(Beginning of Data below)
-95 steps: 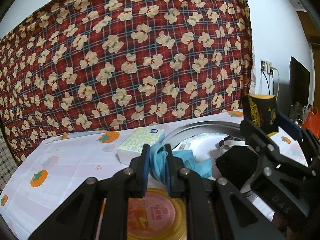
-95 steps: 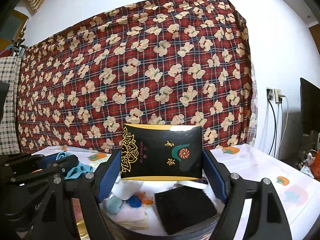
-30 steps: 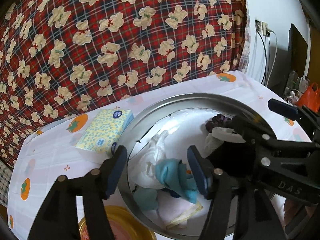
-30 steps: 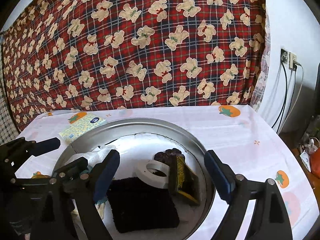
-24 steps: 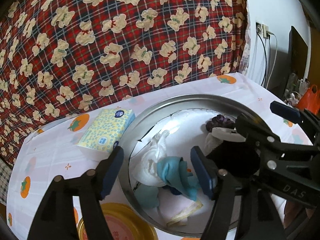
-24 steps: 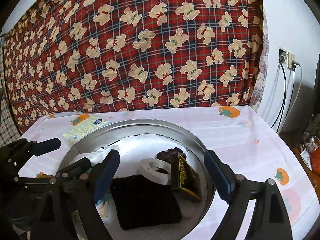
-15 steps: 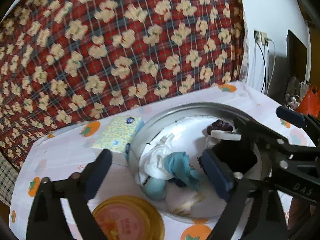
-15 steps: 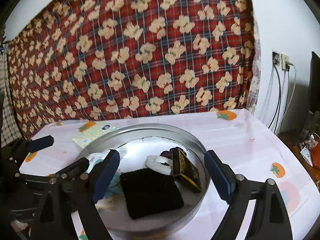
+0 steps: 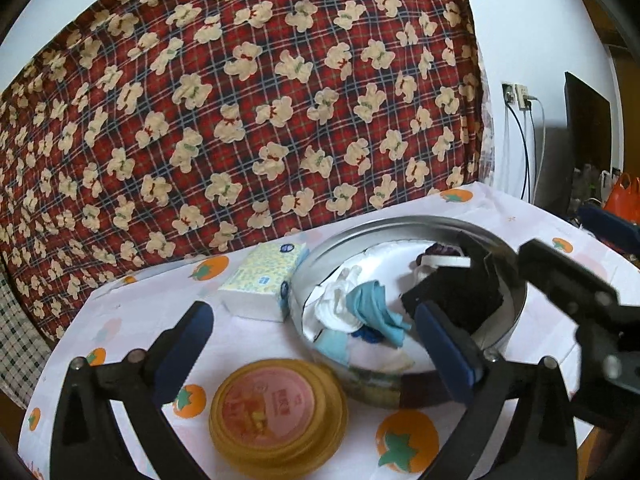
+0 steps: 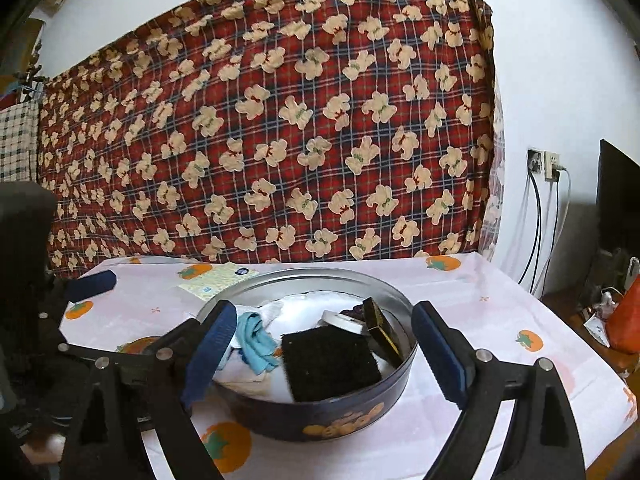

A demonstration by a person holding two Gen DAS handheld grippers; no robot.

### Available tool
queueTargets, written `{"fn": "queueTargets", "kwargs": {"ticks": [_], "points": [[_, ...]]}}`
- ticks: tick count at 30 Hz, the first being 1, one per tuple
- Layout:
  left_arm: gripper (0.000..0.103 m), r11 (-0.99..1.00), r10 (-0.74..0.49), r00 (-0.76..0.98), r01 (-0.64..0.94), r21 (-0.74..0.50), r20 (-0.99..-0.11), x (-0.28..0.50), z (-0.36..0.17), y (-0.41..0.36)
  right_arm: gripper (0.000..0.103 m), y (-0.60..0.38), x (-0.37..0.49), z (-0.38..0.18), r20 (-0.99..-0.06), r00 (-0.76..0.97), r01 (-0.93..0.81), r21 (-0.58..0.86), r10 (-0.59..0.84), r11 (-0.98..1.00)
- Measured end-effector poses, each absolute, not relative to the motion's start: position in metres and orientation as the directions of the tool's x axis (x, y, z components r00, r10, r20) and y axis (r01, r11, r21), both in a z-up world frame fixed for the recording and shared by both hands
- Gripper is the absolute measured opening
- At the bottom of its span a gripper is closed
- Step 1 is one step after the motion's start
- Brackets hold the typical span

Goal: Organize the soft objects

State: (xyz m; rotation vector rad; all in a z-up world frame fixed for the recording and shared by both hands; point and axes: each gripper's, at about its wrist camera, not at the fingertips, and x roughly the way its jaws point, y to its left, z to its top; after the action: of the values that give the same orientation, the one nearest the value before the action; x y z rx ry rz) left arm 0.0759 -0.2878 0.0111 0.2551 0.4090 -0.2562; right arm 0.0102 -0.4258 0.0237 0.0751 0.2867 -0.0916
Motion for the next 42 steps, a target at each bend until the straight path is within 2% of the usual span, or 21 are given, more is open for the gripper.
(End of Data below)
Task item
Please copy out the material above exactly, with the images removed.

Finished exercise
-95 steps: 
-95 steps: 
-30 steps: 
-30 steps: 
-24 steps: 
-24 steps: 
-15 steps: 
-15 steps: 
+0 steps: 
+0 steps: 

A demonstration by a person holding two Gen DAS handheld grippers; no robot.

### Available tool
queueTargets, written `{"fn": "queueTargets", "kwargs": {"ticks": [_], "points": [[_, ...]]}}`
- ticks: tick count at 30 Hz, the first being 1, one per tuple
- Layout:
  left_arm: gripper (0.000..0.103 m), r11 (-0.99..1.00), r10 (-0.74..0.49), r00 (-0.76..0.98), r01 (-0.64..0.94), r21 (-0.74..0.50), r20 (-0.99..-0.11), x (-0.28..0.50), z (-0.36..0.17), y (-0.41..0.36)
  right_arm: gripper (0.000..0.103 m), y (-0.60..0.38), x (-0.37..0.49), z (-0.38..0.18), r20 (-0.99..-0.06), r00 (-0.76..0.97), r01 (-0.93..0.81), r21 (-0.58..0.86), r10 (-0.59..0.84), r11 (-0.98..1.00)
- Measured end-effector poses, each absolute, not relative to the motion's start: position in metres and orientation as the directions of the tool's x axis (x, y, z components r00, r10, r20) and y axis (r01, r11, r21), both in a z-up world frame fixed for the recording and shared by both hands
- Gripper is the absolute measured opening
- At the bottom of its span a gripper is closed
- Step 1 is one step after the motion's start
- Brackets hold the typical span

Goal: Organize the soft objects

State: (xyz m; rotation vector rad; all in a z-up world frame fixed for the recording and shared by both hands; point and axes: each gripper's, at about its wrist camera, not at the fingertips, and x roughly the way its jaws point, y to its left, z to its top; after the action: of the values that give the same orientation, the one nearest the value before the action; x y z rx ry rz) left arm 0.0759 -0.2878 0.0111 0.2551 0.4090 -0.2562; right arm 0.0102 -0.4258 0.0237 0.0751 0.2867 -0.0916
Motion for the next 42 steps, a target at each bend until the straight path is within 2% of the usual span, or 21 are given, more is open for the gripper.

The exercise is done, with nothing more to add.